:: WHAT THE TASK ASKS ::
Check every line of the entries for "frame", and copy the lines that hold it.
⟨
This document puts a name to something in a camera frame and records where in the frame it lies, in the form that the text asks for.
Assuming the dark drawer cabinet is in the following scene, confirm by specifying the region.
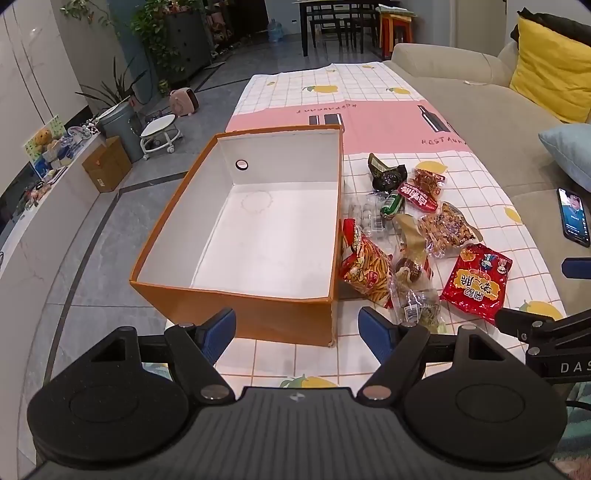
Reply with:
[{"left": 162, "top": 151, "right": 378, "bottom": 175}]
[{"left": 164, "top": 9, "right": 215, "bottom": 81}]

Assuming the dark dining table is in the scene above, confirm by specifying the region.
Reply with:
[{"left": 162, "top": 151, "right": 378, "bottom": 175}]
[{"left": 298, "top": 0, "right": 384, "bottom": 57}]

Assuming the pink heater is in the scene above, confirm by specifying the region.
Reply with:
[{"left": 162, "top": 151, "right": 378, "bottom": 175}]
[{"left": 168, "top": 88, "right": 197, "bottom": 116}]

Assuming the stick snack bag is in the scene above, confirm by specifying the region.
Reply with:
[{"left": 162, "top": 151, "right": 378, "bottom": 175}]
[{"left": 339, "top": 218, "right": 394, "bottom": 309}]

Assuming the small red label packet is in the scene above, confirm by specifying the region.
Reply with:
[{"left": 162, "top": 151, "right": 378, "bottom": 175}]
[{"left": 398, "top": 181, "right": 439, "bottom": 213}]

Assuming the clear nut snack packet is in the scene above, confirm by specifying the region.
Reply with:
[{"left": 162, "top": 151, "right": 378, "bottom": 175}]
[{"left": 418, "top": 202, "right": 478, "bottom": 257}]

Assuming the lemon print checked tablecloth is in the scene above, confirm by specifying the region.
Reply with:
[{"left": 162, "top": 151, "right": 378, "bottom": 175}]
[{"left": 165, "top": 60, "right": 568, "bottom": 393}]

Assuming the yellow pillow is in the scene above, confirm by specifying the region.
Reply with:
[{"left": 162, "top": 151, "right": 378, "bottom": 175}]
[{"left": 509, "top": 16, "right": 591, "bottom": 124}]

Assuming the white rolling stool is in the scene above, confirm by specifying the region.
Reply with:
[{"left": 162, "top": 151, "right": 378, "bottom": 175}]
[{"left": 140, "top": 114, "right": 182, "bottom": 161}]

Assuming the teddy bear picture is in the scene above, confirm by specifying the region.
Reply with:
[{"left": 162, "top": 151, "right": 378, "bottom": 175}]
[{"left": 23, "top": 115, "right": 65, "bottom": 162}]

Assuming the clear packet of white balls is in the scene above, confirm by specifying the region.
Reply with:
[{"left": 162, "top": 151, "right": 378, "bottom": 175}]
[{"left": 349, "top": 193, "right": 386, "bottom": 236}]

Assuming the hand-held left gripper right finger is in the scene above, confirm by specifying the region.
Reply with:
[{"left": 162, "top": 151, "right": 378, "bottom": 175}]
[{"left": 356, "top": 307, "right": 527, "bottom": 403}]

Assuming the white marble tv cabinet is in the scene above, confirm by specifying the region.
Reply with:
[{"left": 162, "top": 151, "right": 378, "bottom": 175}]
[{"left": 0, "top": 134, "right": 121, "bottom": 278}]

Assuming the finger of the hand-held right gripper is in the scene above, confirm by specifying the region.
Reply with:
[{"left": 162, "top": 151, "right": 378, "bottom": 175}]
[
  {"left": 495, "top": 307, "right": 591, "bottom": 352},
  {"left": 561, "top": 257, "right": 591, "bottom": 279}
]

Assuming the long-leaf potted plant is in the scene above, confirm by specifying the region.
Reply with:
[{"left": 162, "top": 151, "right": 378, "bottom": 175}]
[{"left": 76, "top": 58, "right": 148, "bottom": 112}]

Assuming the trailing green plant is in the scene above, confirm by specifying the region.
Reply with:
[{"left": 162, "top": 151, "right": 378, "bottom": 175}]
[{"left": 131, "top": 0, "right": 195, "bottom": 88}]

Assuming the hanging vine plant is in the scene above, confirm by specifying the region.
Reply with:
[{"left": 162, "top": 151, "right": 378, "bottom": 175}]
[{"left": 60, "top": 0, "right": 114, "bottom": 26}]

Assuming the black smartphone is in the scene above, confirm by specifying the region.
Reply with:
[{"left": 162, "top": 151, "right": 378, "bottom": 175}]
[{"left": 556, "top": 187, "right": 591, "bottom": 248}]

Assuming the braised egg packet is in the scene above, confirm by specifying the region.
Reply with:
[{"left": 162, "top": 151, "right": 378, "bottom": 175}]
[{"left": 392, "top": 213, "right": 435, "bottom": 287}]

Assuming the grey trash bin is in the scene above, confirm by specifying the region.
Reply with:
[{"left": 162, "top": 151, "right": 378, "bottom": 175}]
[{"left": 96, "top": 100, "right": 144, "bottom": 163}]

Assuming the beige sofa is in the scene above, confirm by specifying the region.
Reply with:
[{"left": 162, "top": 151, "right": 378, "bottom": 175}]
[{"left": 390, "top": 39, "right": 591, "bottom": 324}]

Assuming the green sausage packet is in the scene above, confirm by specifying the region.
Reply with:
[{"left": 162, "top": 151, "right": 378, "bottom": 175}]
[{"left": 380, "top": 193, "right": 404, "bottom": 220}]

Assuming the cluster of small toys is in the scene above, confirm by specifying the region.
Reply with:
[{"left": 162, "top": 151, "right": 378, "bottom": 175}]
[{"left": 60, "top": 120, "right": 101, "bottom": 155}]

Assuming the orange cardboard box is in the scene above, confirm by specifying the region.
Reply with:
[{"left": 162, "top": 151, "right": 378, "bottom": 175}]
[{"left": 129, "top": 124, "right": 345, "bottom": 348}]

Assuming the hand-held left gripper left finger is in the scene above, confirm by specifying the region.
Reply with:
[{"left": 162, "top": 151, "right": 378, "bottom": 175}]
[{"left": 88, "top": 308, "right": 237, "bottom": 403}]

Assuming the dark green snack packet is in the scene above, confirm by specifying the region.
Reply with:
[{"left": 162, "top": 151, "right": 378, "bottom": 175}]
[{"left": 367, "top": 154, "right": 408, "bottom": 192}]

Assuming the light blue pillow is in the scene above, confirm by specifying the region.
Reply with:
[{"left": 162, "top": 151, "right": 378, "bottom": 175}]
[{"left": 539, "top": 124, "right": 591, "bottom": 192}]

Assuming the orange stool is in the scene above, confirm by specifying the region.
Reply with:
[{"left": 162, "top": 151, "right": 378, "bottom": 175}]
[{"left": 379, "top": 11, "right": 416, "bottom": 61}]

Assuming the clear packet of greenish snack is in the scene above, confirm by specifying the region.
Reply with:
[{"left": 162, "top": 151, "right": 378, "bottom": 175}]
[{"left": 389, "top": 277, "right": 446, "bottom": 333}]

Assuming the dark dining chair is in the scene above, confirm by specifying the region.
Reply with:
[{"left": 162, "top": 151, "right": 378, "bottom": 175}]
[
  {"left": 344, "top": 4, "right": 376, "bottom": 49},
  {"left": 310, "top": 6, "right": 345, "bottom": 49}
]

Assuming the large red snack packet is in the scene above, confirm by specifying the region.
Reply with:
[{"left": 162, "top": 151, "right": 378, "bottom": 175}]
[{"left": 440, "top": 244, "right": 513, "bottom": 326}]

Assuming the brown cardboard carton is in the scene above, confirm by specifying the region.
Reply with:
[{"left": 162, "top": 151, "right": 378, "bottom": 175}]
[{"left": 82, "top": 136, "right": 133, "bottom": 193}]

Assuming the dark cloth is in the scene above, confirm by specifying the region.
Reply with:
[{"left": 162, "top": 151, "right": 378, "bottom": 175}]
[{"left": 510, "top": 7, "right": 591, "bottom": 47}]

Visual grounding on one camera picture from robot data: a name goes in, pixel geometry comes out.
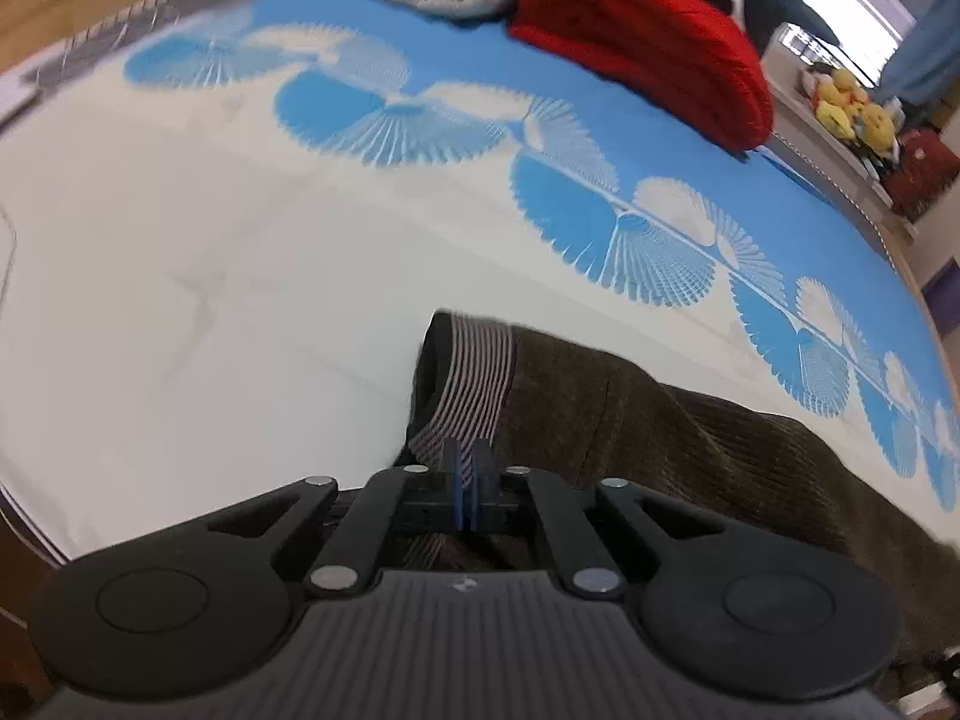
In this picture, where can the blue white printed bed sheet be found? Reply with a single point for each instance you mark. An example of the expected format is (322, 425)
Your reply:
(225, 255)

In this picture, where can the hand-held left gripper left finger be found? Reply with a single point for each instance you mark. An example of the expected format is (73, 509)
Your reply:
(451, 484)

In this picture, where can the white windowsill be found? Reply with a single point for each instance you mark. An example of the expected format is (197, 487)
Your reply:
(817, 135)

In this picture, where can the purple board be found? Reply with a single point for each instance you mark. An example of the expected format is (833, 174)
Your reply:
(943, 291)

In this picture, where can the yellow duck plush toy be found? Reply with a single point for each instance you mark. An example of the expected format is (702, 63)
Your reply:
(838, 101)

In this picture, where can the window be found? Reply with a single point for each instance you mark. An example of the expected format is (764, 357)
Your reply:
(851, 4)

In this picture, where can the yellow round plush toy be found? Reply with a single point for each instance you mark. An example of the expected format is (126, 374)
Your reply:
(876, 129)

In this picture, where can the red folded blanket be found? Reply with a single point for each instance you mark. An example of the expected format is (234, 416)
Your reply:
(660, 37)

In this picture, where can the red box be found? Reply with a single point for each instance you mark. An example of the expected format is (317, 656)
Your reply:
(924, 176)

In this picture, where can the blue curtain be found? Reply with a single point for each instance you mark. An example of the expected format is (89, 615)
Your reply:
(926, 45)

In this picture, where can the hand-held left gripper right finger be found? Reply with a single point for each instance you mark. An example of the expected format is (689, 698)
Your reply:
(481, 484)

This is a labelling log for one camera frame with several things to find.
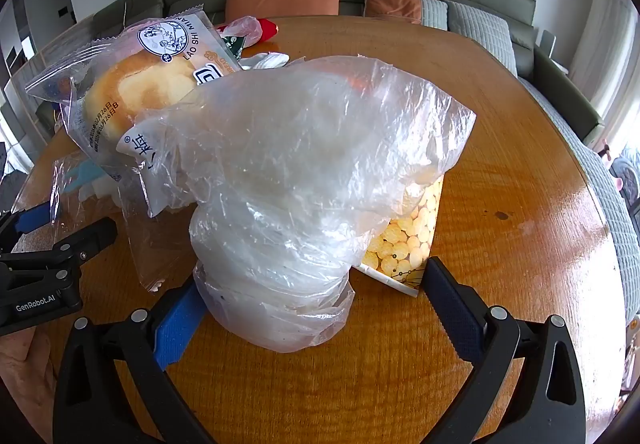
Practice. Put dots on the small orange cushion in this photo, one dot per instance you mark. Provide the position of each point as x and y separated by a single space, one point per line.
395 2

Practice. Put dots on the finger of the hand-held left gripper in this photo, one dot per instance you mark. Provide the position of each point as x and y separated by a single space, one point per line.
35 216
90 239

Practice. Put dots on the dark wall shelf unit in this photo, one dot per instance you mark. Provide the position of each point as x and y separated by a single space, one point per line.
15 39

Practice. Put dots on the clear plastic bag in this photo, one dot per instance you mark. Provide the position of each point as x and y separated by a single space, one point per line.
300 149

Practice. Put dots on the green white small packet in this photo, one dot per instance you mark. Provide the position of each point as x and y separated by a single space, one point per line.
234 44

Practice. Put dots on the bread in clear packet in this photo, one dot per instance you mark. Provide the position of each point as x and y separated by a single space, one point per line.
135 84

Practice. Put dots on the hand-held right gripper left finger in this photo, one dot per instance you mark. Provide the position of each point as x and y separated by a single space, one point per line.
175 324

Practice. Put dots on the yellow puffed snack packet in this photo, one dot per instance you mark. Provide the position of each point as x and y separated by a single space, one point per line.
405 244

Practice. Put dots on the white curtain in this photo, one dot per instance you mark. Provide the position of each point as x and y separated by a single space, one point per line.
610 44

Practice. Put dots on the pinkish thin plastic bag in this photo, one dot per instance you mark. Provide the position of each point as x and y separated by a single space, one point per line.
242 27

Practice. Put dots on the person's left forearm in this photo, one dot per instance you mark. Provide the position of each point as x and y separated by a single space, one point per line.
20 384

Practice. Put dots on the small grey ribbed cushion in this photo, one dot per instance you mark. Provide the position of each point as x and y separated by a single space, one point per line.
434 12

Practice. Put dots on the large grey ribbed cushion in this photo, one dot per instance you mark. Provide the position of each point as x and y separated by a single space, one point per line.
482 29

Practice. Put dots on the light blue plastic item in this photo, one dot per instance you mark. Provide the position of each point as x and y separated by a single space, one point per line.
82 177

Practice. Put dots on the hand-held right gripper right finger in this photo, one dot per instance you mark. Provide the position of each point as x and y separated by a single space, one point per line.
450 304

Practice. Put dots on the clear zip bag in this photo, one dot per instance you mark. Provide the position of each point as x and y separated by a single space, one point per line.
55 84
⟩
:: ANSWER ::
This document puts a name to something in a camera frame and records where in the frame it lies, in the form that the text asks for.
This is a labelling log for one camera frame with several things to find.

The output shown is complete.